### TASK TO COMPLETE
Nothing in the listing may be skipped; repeat it all exactly.
++++++
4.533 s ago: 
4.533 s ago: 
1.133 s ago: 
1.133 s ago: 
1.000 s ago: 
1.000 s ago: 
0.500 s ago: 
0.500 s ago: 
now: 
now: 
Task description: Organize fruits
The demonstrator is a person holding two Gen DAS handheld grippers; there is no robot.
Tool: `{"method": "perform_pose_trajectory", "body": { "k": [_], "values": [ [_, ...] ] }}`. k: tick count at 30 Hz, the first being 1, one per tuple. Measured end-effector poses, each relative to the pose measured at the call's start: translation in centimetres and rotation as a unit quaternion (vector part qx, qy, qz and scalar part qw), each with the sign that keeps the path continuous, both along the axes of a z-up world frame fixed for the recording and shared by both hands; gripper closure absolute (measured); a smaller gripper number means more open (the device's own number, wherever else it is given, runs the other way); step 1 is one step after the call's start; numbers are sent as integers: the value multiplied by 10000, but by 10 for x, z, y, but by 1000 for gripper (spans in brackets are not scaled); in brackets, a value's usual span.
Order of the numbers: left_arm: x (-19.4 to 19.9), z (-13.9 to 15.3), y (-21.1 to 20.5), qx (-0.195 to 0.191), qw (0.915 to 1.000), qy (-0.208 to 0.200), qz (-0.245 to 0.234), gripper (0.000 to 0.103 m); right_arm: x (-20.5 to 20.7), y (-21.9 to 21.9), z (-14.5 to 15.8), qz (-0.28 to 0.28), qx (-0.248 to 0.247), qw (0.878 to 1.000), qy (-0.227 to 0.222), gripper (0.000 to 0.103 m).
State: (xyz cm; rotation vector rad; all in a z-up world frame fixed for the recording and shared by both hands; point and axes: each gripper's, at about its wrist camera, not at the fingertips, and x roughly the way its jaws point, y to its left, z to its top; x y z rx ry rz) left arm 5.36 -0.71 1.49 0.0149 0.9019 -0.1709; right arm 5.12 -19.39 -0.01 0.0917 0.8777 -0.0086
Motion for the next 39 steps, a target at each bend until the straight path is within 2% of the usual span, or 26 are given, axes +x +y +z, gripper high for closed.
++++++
### EXERCISE OUTPUT
4.533 s ago: 
4.533 s ago: 
1.133 s ago: 
1.133 s ago: 
1.000 s ago: 
1.000 s ago: 
0.500 s ago: 
0.500 s ago: 
now: 
now: 
Task description: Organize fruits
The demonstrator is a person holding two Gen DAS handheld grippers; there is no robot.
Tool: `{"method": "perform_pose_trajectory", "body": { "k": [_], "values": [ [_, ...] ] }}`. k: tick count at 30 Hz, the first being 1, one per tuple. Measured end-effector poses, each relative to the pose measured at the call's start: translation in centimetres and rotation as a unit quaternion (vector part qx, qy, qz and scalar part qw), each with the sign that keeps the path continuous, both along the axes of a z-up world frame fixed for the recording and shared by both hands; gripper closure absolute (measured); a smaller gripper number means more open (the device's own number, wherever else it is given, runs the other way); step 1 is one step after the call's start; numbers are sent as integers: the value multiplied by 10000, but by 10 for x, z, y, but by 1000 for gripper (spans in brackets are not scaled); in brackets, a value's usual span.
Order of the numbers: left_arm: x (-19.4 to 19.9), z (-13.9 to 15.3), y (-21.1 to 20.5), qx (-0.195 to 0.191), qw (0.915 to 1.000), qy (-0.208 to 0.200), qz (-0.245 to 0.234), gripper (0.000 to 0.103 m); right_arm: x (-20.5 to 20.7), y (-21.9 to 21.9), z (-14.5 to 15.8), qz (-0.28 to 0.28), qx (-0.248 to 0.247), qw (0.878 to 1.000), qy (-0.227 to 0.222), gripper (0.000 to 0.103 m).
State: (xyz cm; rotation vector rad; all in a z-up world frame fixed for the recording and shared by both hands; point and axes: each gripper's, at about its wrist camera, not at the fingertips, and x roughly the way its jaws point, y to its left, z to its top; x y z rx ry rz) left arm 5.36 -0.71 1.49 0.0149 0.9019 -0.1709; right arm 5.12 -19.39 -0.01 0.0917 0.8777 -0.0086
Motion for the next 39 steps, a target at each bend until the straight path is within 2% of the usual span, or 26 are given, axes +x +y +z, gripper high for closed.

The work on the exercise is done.